I think this is because functional programming is much concerned about types, especially types that combine other types (tuples, functions as first class types, monads, etc.) than object-oriented programming does (or at least initially did).

Modern versions of the programming languages I think you're talking about (C++, C#, Java) are all based on languages that didn't have any form of generic programming (C, C# 1.0, Java 1). Without that, you still can bake some kind of difference between nullable and non-nullable objects into the language (like C++ references, which can't be null, but are also limited), but it's much less natural.

I think the fundamental reason is that relatively few null checks are required to make a program "safe" against data corruption. If a program tries to use the contents of an array element or other storage location which is supposed to have been written with a valid reference but wasn't, the best-case outcome is for an exception to be thrown. Ideally, the exception will indicate exactly where the problem occurred, but what matters is that some kind of exception gets thrown before the null reference gets stored somewhere that could cause data corruption. Unless a method stores an object without trying to use it in some fashion first, an attempt to use an object will--in and of itself--constitute a "null check" of sorts.
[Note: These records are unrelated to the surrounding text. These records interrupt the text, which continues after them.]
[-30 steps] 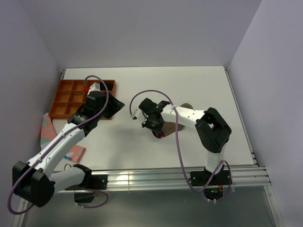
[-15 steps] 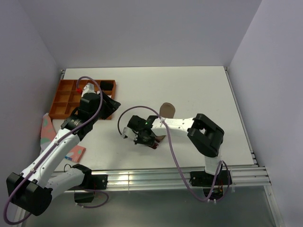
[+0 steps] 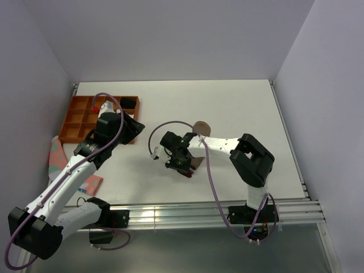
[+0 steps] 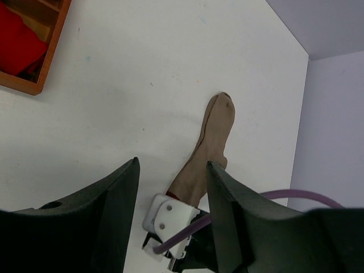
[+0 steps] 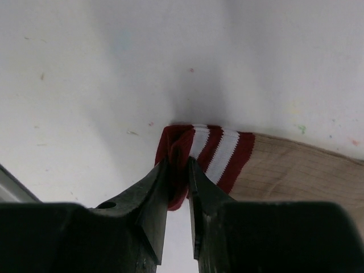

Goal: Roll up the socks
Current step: Adjust the sock at the center of the board.

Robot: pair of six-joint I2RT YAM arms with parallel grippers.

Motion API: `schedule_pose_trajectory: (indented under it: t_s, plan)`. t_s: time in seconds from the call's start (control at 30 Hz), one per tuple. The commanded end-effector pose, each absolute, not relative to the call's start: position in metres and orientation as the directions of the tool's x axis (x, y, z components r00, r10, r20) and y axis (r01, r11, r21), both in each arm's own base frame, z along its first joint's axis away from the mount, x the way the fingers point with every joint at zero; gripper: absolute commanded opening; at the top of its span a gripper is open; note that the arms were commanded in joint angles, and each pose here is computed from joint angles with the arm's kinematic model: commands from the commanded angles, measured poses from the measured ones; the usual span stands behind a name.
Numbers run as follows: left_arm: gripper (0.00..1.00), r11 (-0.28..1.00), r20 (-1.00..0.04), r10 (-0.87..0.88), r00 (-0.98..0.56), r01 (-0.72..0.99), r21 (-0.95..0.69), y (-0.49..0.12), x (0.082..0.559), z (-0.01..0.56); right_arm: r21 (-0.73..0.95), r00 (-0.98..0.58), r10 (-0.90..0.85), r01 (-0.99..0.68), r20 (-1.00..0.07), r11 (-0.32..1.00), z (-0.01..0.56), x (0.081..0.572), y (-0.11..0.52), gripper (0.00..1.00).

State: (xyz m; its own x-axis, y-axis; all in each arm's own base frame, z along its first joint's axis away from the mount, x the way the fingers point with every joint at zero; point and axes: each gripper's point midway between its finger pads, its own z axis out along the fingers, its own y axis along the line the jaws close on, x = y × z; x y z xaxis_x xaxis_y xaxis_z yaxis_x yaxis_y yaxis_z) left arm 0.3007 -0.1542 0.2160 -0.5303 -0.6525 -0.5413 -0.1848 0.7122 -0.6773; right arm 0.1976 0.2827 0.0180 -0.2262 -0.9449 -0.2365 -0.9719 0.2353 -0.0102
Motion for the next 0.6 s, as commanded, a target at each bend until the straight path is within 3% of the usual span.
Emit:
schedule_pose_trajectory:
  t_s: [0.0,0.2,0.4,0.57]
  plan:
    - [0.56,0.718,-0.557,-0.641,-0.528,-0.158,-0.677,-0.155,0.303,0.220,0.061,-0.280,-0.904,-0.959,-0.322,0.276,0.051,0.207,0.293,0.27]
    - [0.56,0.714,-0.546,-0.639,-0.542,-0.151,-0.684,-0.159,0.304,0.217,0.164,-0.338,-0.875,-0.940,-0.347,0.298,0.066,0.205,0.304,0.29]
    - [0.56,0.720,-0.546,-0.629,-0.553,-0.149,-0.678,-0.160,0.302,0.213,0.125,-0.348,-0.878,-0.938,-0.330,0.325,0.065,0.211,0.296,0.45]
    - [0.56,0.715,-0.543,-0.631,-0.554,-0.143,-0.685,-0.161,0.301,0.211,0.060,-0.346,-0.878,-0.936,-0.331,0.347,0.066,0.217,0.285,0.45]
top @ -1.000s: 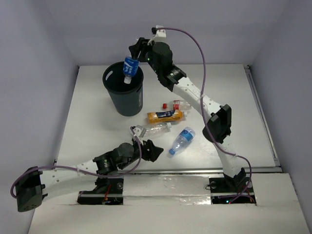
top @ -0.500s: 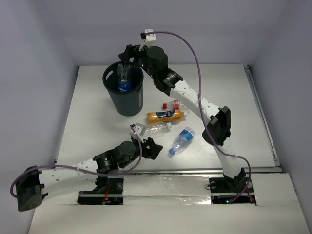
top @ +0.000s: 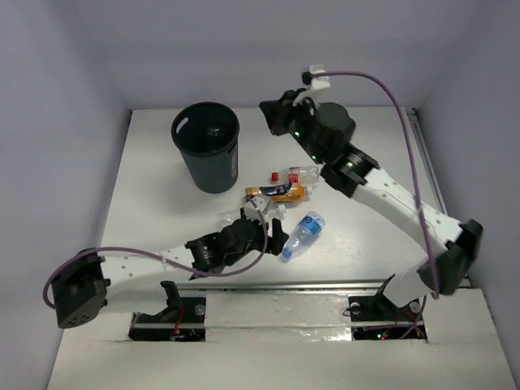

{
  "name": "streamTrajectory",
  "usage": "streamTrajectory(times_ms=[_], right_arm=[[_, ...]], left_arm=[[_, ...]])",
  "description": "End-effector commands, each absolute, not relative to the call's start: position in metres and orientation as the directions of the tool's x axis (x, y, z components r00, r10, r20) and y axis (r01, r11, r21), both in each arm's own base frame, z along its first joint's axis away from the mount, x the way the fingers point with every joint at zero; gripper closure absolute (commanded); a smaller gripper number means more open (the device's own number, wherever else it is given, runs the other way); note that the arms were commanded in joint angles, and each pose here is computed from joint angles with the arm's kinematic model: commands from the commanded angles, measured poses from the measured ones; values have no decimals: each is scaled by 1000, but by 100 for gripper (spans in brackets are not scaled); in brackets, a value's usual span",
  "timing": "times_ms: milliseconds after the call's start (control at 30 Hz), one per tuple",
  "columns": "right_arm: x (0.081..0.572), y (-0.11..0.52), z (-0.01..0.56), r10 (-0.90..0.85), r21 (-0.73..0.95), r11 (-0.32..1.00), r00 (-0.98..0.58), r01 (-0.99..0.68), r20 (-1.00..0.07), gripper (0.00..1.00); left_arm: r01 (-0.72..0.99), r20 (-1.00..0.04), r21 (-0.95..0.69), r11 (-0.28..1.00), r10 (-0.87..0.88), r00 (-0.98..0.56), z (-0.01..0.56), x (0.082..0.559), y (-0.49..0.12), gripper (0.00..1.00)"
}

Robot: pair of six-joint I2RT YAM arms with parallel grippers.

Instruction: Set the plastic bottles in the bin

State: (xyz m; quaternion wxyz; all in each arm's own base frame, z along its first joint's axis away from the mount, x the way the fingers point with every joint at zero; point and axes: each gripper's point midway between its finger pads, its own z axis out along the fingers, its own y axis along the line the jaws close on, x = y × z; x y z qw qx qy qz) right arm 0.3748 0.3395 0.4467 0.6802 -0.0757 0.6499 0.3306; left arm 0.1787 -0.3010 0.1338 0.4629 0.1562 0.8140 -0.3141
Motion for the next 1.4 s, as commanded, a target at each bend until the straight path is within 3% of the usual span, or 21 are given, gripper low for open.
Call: streamTrajectory(times_ms=[0, 133, 233, 333, 533, 733, 833, 867, 900, 1000, 1100, 1200, 1267, 1367], right_arm=[[354, 288, 466, 429, 370, 799, 16, -475, -903, 84], [333, 250, 424, 445, 419, 800, -44, -429, -895, 42], [316, 223, 423, 481, 451, 784, -41, -425, -876, 28], [303, 202, 413, 484, 456, 790, -38, -409, -874, 24], [292, 189, 395, 454, 437, 810, -53, -391, -889, 18], [283, 183, 394, 457, 434, 802, -46, -410, -888, 18], [281, 185, 390, 454, 434, 798, -56, -419, -889, 18], [280, 184, 389, 454, 433, 797, -57, -420, -889, 18], [279, 183, 390, 456, 434, 797, -54, -420, -889, 18], [276, 179, 388, 451, 431, 801, -55, -415, -891, 18], [268, 171, 395, 454, 426, 805, -34, -412, -891, 20], [256, 158, 413, 467, 421, 805, 10, -419, -884, 28], [252, 152, 412, 453, 410, 815, 11, -410, -891, 43], [246, 144, 414, 451, 405, 824, 27, -396, -892, 53]], left_arm=[[596, -883, -358, 718, -53, -467, 166, 191, -333, 35], [622, -883, -285, 730, 52, -466, 145, 199, -360, 32], [634, -879, -259, 729, 94, -467, 138, 206, -379, 27], [649, -872, -213, 731, 156, -463, 121, 213, -394, 21], [674, -832, -133, 727, 287, -474, 87, 220, -421, 20], [670, -818, -71, 739, 341, -463, 67, 232, -432, 21], [671, -805, -44, 740, 371, -463, 55, 236, -438, 27], [675, -805, -47, 736, 373, -462, 55, 237, -442, 32], [678, -802, -51, 734, 375, -465, 52, 237, -443, 43], [687, -805, -85, 721, 356, -474, 56, 233, -449, 58], [700, -842, -136, 701, 290, -455, 92, 230, -453, 59], [723, -896, -199, 661, 176, -408, 156, 225, -453, 59], [737, -926, -232, 634, 87, -366, 205, 221, -446, 59], [720, -951, -265, 642, -51, -305, 267, 231, -423, 59]])
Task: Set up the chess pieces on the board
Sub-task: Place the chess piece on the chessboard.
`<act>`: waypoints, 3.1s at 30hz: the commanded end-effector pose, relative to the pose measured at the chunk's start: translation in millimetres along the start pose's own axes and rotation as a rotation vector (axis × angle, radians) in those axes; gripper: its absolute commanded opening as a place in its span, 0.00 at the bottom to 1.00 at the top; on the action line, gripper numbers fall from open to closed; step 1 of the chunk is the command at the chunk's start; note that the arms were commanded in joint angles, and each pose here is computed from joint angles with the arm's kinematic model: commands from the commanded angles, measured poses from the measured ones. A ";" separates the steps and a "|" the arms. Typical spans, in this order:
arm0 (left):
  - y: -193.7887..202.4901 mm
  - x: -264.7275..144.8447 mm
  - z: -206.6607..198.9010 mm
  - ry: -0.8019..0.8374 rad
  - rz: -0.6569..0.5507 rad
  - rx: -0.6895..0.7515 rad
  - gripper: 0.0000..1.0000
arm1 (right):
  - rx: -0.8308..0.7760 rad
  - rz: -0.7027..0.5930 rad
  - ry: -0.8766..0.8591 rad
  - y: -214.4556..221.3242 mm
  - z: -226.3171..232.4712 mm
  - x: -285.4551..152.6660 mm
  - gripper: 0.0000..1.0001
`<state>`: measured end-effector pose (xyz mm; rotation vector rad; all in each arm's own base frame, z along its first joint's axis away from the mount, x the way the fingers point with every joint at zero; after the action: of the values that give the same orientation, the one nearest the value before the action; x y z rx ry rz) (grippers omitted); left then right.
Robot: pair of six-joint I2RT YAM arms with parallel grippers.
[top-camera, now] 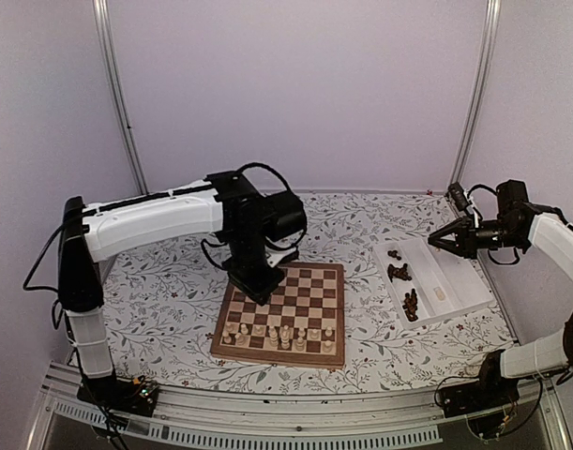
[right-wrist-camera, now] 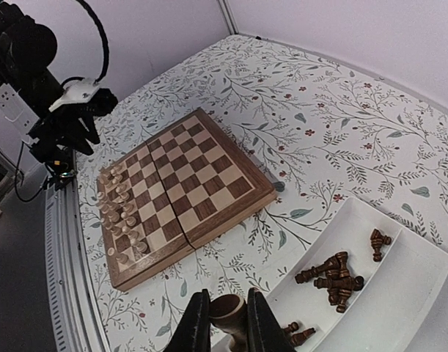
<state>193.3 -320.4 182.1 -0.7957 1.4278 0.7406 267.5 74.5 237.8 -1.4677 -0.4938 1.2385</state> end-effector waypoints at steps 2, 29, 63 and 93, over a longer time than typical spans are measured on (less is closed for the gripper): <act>-47.0 -91.4 -20.0 -0.002 -0.557 0.018 0.26 | 0.011 -0.171 -0.192 -43.4 18.9 -10.6 0.14; -152.4 -146.4 -158.9 1.203 -1.685 0.050 0.61 | 0.057 -0.513 -0.662 -124.5 59.0 -24.9 0.16; -178.2 -102.8 -198.6 1.303 -1.468 0.112 0.39 | 0.053 -0.493 -0.697 -129.0 69.5 -26.4 0.17; -88.1 -75.4 -148.6 0.984 -0.796 0.134 0.00 | -0.522 0.056 -0.104 -95.6 52.2 -11.9 0.49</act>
<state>195.1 -517.7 296.8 -1.7793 1.5963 -0.8206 261.6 121.4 360.4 -1.4036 -0.9692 1.2579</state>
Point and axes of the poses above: each gripper's point midway between its finger pads, its own x axis out along the fingers, its own z axis along the line the jaws close on, y = z × x, the point moved 5 cm from there along -x, back along the fingers, and after that the axes turned 9 degrees about -x, right-handed, at the moved point
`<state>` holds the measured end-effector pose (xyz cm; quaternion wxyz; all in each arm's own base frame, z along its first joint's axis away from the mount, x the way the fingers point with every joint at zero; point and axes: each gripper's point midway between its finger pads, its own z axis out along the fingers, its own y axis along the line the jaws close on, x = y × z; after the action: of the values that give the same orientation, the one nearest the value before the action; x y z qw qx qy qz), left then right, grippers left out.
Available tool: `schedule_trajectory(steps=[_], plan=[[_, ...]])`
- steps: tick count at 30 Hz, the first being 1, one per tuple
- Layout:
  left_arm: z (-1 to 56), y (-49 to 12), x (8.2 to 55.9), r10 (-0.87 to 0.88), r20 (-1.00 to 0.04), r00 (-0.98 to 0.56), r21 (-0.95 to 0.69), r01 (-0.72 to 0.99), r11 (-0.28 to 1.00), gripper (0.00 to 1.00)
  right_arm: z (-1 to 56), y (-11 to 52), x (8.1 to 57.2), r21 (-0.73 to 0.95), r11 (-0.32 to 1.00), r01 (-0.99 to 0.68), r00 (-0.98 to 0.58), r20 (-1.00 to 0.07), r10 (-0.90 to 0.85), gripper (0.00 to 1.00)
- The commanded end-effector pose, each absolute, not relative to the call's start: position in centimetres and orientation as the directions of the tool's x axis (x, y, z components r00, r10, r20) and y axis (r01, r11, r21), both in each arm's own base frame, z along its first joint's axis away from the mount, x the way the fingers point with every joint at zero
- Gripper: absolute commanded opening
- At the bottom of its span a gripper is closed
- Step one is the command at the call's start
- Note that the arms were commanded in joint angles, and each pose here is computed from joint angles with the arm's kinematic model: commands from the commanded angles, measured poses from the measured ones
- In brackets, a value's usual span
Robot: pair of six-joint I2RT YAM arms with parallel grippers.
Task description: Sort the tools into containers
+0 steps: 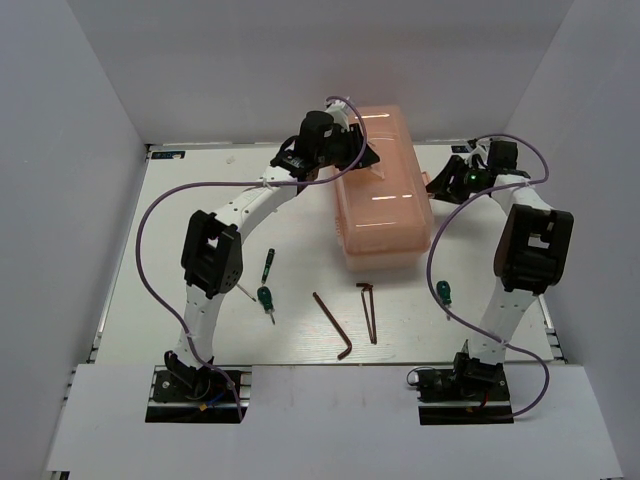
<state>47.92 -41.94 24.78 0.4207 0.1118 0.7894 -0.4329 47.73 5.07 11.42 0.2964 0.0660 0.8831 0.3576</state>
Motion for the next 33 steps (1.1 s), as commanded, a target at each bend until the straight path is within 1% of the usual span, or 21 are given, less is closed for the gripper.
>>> schedule_trajectory(steps=[1,2,3,4,5,7,8,9,10,11,13,18,20,23,24,27,28,29,30,32,33], plan=[[22.3,-41.9,47.7,-0.145,-0.741,-0.656,-0.578,0.514,0.634,0.39,12.5,5.2,49.6,0.676,0.724,-0.138,-0.791,-0.515,0.331,0.5],[21.8,-42.0,47.8,-0.141,-0.737,-0.661,-0.579,0.509,0.637,0.37,12.3,5.1,49.7,0.677,0.724,-0.133,-0.79,-0.513,0.335,0.47],[21.8,-42.0,47.8,-0.141,-0.737,-0.661,-0.579,0.509,0.637,0.32,12.2,5.1,49.8,0.677,0.724,-0.133,-0.788,-0.516,0.337,0.44],[22.3,-42.2,47.7,-0.142,-0.74,-0.658,-0.581,0.519,0.627,0.28,11.9,5.0,49.8,0.679,0.724,-0.124,-0.791,-0.508,0.341,0.38],[22.9,-42.2,47.8,-0.147,-0.746,-0.649,-0.58,0.525,0.623,0.24,11.6,4.8,49.8,0.679,0.725,-0.119,-0.791,-0.506,0.344,0.28],[22.7,-42.4,48.0,-0.147,-0.746,-0.65,-0.58,0.525,0.623,0.15,11.5,4.7,49.9,0.677,0.726,-0.122,-0.785,-0.513,0.347,0.22],[23.3,-42.5,48.0,-0.148,-0.75,-0.645,-0.581,0.535,0.613,0.12,11.5,4.6,50.0,0.675,0.728,-0.123,-0.782,-0.517,0.348,0.06],[23.6,-42.5,48.0,-0.15,-0.751,-0.643,-0.581,0.536,0.612,0.09,11.4,4.7,50.0,0.675,0.728,-0.119,-0.783,-0.515,0.349,0.0],[23.9,-42.5,47.9,-0.155,-0.746,-0.648,-0.588,0.53,0.611,0.03,11.6,4.6,50.2,0.673,0.73,-0.12,-0.779,-0.519,0.351,0.0],[24.7,-42.6,48.1,-0.163,-0.754,-0.637,-0.586,0.539,0.605,0.01,11.7,4.5,50.2,0.665,0.736,-0.125,-0.774,-0.529,0.348,0.0],[24.9,-42.5,48.0,-0.16,-0.75,-0.641,-0.587,0.536,0.607,0.0,11.6,3.7,50.5,0.629,0.77,-0.106,-0.754,-0.556,0.351,0.0],[31.0,-40.5,48.8,-0.236,-0.796,-0.557,-0.566,0.548,0.616,0.0,12.1,1.2,50.9,0.513,0.857,-0.057,-0.718,-0.617,0.322,0.0],[34.6,-38.5,48.6,-0.264,-0.822,-0.504,-0.54,0.544,0.642,0.0,11.7,0.6,50.7,0.493,0.869,-0.028,-0.723,-0.61,0.323,0.0],[36.9,-35.1,48.6,-0.261,-0.864,-0.43,-0.466,0.488,0.738,0.0,11.7,-0.5,50.7,0.474,0.881,0.003,-0.716,-0.614,0.333,0.0],[38.9,-33.0,48.3,-0.277,-0.884,-0.377,-0.435,0.442,0.785,0.0,11.5,-0.7,50.5,0.471,0.882,0.007,-0.718,-0.612,0.332,0.0],[38.6,-27.7,48.4,-0.249,-0.912,-0.326,-0.349,0.297,0.889,0.0,11.5,-1.2,50.2,0.471,0.882,0.02,-0.716,-0.609,0.341,0.0],[37.0,-26.2,48.2,-0.227,-0.912,-0.342,-0.32,0.249,0.914,0.0,11.0,-1.2,50.0,0.469,0.883,0.026,-0.721,-0.603,0.342,0.0],[38.6,-24.4,47.2,-0.225,-0.928,-0.298,-0.296,0.217,0.93,0.0,11.0,-1.3,50.0,0.471,0.882,0.025,-0.721,-0.603,0.343,0.0],[37.1,-23.0,47.0,-0.206,-0.926,-0.315,-0.271,0.177,0.946,0.0,11.1,-1.3,49.9,0.472,0.881,0.028,-0.72,-0.602,0.345,0.0],[38.2,-20.6,45.9,-0.224,-0.934,-0.277,-0.266,0.125,0.956,0.0,10.9,-1.5,49.6,0.474,0.88,0.037,-0.723,-0.595,0.351,0.0],[36.2,-19.3,45.7,-0.197,-0.932,-0.304,-0.234,0.089,0.968,0.0,11.0,-1.6,49.6,0.474,0.88,0.037,-0.721,-0.597,0.352,0.0]])
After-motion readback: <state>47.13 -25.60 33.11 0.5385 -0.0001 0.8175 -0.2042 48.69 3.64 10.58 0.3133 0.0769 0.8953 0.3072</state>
If one wants to ensure that an null reference which appears where it shouldn't will cause a particular exception other than NullReferenceException, it will often be necessary to include null checks all over the place. On the other hand, merely ensuring that some exception will occur before a null reference can cause "damage" beyond any that has already been done will often require relatively few tests--testing would generally only be required in cases where an object would store a reference without trying to use it, and either the null reference would overwrite a valid one, or it would cause other code to misinterpret other aspects of program state. Such situations exist, but aren't all that common; most accidental null references will get caught very quickly whether one checks for them or not.

"Maybe," as written, is a higher level construct than null. Using more words to define it, Maybe is, "a pointer to either a thing, or a pointer to nothing, but the compiler has not yet been given enough information to determine which one." This forces you to explicitly check each value constantly, unless you build a compiler specification that is smart enough to keep up with the code you write.

You can make an implementation of Maybe with a language that has nulls easily. C++ has one in the form of boost::optional<T>. Making the equivalent of null with Maybe is very difficult. In particular, if I have a Maybe<Just<T>>, I cannot assign it to null (because such a concept does not exist), while a T** in a language with null is very easy to assign to null. This forces one to use Maybe<Maybe<T>>, which is totally valid, but will force you to do many more checks to use that object.

Some functional languages use Maybe because null requires either undefined behavior or exception handling, neither of which is an easy concept to map into functional language syntaxes. Maybe fills the role much better in such functional situations, but in procedural languages, null is king. It's not a matter of right and wrong, just a matter of what makes it easier to tell the computer to do what you want it to do.